La sostenibilità è oramai presente nelle strategie industriali di tutti i settori dell’economia italiana, con l’economia circolare che avanza all’interno delle aziende del made in Italy. Nella filiera del legno arredo già oggi il 95% del legno viene riciclato per produrre pannelli per l’arredo, con un risparmio nel consumo di CO2 pari a quasi 2 milioni di tonnellate/anno. Anche il complesso mondo dell’edilizia si muove in questa direzione, favorita dagli incentivi statali per l’efficientamento degli edifici. Un percorso che sta avendo effetti benefici anche sull’occupazione del settore cresciuta di oltre 132.000 unità fra il 2019 e il 2021, di cui oltre 90.000 a tempo indeterminato. Nelle strategie del settore tessile e moda, le soluzioni su cui ci si sta focalizzando sono legate anche all’eliminazione di sostanze tossiche e/o inquinanti dai tessuti, l’Italia è il primo paese al mondo nell’utilizzo della certificazione detox promossa da Greenpeace e all’impiego di materiali di origine naturale o rigenerati da tessuti pre e post consumo.

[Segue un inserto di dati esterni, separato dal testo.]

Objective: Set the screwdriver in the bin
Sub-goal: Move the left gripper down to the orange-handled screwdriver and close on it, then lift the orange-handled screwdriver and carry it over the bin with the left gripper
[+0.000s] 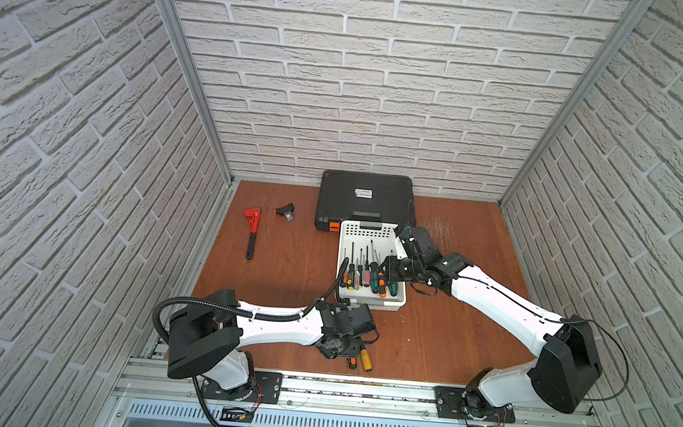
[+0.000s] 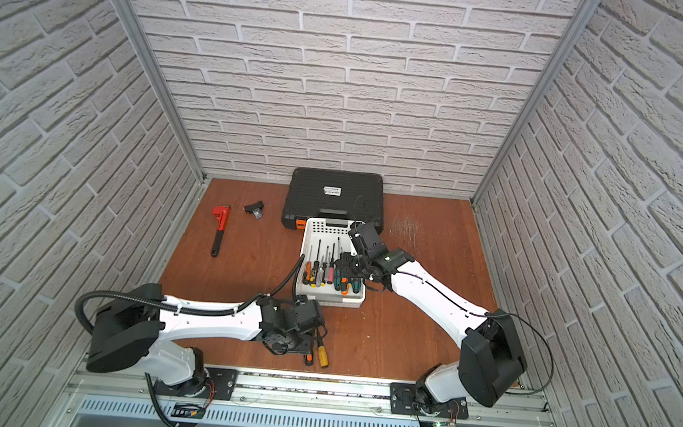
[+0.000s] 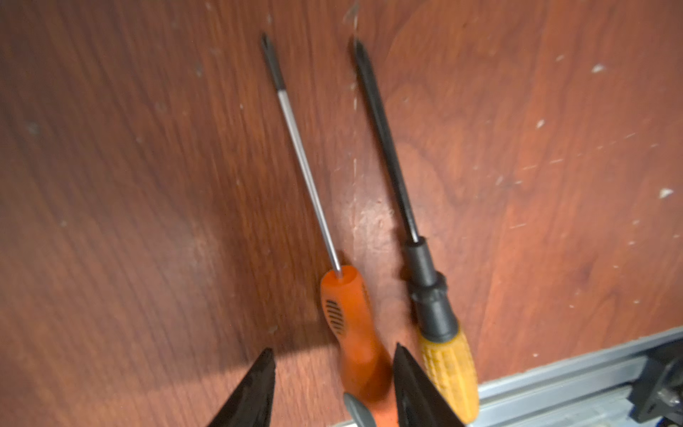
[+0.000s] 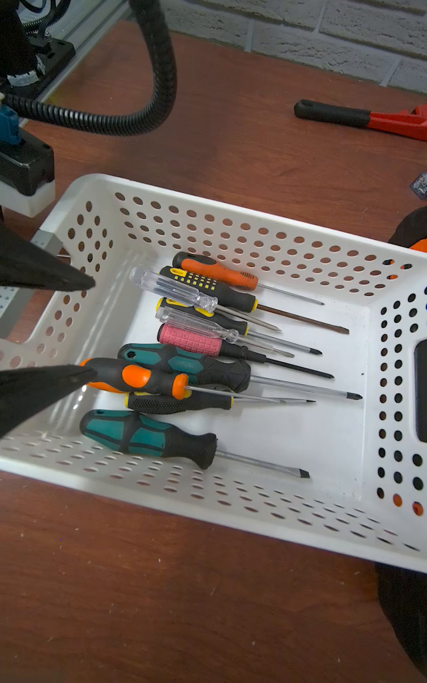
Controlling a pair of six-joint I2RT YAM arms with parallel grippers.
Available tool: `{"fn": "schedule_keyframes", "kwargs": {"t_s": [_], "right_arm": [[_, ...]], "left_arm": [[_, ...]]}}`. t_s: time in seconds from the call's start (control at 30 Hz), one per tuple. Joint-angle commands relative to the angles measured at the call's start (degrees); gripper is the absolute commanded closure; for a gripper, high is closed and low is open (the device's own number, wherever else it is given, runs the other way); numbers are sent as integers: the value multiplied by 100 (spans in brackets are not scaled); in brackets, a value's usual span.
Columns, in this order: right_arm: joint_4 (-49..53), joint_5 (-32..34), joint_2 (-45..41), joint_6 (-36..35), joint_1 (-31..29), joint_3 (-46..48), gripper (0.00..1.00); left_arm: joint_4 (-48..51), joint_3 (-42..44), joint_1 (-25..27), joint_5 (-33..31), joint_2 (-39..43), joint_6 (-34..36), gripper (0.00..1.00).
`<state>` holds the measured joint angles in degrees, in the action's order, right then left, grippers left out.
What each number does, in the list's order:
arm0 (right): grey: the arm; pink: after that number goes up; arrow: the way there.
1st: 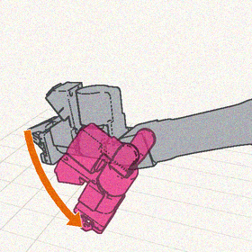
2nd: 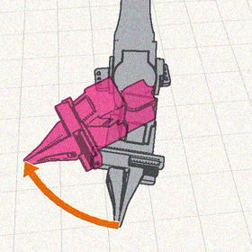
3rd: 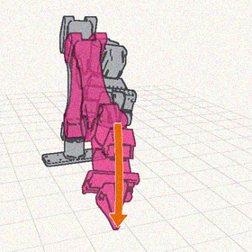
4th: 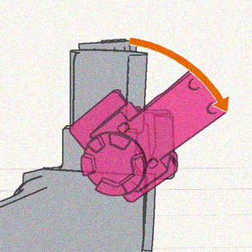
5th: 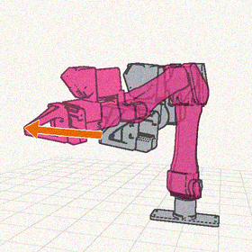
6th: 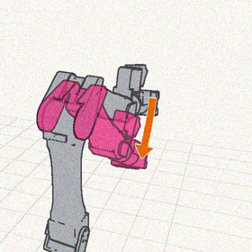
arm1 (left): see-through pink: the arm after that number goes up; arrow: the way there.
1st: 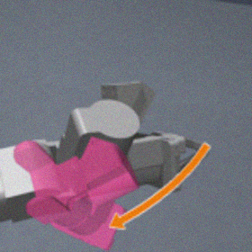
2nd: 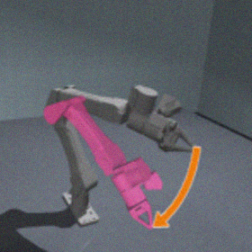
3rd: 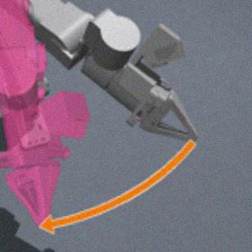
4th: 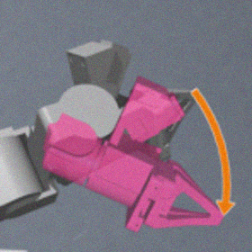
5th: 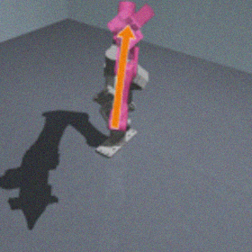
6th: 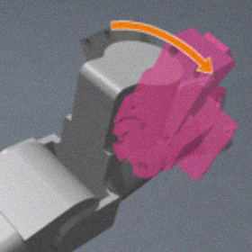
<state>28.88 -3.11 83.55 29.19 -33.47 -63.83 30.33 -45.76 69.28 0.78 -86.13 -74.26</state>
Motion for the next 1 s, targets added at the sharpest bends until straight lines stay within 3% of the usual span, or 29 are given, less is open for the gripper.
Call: {"fn": "schedule_keyframes", "kwargs": {"t_s": [0.0, 0.17, 0.37, 0.5, 0.53, 0.87, 0.97], "right_arm": [[-242, -80, 21, 79, -8, 81, 64], [-291, -140, 51, 123, -1, 133, 65], [-313, -148, 5, 140, -2, 201, 65], [-331, -156, 4, 157, -1, 236, 65], [-331, -162, 4, 166, -1, 239, 65], [-321, -231, 56, 148, -1, 67, 65], [-357, -222, 73, 162, -1, 30, 65]], "left_arm": [[86, 21, 13, 123, -129, 98, 48], [193, -5, 19, 173, -294, 155, 50], [209, 47, 22, 144, -313, 134, 64], [484, 73, 40, -20, -184, 53, 90], [614, 81, 46, -93, -102, 24, 93], [1812, 811, 141, -741, 1695, -882, 95], [2076, 935, -200, -927, 2205, -744, 94]]}}
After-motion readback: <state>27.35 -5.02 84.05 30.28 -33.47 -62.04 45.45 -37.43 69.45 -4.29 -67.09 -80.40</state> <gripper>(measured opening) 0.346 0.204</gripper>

La meccanica italiana, grazie alla digitalizzazione supporta da tempo l’efficientamento delle filiere produttive e la riduzione degli impatti ambientali. L’Industria 4.0 accompagna la transizione digitale green, ripensando i processi di progettazione e produzione dei prodotti e componenti meccanici, e studiando le migliori soluzioni per allungare il ciclo di vita degli impianti. Il comparto dell’automotive italiano è storicamente uno dei più avanzati per le emissioni. Ma è nella produzione di veicoli elettrici e nella filiera produttiva che si gioca la partita della riorganizzazione di uno dei sistemi automotive più importanti del mondo, con un fatturato di oltre 106 miliardi, pari al 6,2% del PIL. In Italia, la produzione di auto elettriche e ibride, che nel 2019 rappresentava solo lo 0,1%, nel 2020 è salita al 17,2%, mentre nel primo trimestre 2021 è arrivata al 39,5%. Circa un’azienda su tre si è posizionata nel mercato dei veicoli elettrificati sviluppandone la componentistica. Un ruolo importante in questa riorganizzazione possono svolgere politiche di sostegno alla filiera come già avvenuto in altri Paesi e i territori, dove le competenze manifatturiere dovranno sempre più integrarsi con la ricerca e il design e creare sinergie per fare massa critica, nel segno dell’innovazione e dell’efficienza, trasformandosi da centri di produzione in poli di innovazione per l’auto elettrica
Il nostro settore agricolo, dove molto è possibile fare, con un taglio del 32% sull’uso dei prodotti fitosanitari tra il 2011 e il 2019 e una quota di emissioni per unità di prodotto nettamente inferiore a quella delle principali economie europee si conferma il più green d’Europa. Siamo primi anche nel biologico, con il più alto numero di aziende impegnate – oltre 80mila – e una superficie coltivata a biologico aumentata del 79% negli ultimi dieci anni. Nella chimica verde poi il nostro Paese ha molto da dire. L’Italia è tra i leader mondiali della chimica bio-based attiva nella produzione di una vasta gamma di prodotti biodegradabili e compostabili sempre più utilizzati in filiere che vanno dall’agricoltura alla cosmesi, prodotti che integrano sempre più nei processi produttivi materie prime seconde derivate da rifiuti e sottoprodotti.